WHAT IS EXPECTED:
Within the listing below, how many lines contain "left"? Only the number is wanted.

THE DATA:
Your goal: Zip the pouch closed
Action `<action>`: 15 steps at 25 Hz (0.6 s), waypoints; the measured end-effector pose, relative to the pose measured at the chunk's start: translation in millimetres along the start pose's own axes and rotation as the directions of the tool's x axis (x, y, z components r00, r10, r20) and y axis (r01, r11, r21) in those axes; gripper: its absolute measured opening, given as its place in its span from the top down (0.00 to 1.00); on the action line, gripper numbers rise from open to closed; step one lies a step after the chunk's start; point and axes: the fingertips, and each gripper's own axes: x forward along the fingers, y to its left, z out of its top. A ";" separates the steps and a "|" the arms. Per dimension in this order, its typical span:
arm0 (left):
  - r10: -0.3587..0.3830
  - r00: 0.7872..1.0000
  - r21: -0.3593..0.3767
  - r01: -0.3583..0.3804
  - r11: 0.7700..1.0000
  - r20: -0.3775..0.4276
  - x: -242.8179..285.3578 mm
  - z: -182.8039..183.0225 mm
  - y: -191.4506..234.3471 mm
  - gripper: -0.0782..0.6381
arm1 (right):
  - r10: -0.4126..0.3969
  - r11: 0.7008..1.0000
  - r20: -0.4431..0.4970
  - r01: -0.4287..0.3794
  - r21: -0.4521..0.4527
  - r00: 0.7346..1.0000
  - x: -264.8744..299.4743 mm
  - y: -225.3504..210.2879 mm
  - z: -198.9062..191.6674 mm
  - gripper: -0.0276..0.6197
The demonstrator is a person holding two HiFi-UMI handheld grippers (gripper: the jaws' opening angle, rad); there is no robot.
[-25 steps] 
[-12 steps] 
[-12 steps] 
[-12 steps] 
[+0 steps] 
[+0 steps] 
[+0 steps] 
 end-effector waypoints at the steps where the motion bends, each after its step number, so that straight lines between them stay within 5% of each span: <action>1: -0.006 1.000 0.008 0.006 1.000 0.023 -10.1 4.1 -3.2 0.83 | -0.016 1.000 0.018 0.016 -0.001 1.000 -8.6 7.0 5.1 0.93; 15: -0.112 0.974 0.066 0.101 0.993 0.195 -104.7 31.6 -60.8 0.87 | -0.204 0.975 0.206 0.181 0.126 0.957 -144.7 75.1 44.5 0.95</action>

SOLUTION TO THIS PROBLEM:
2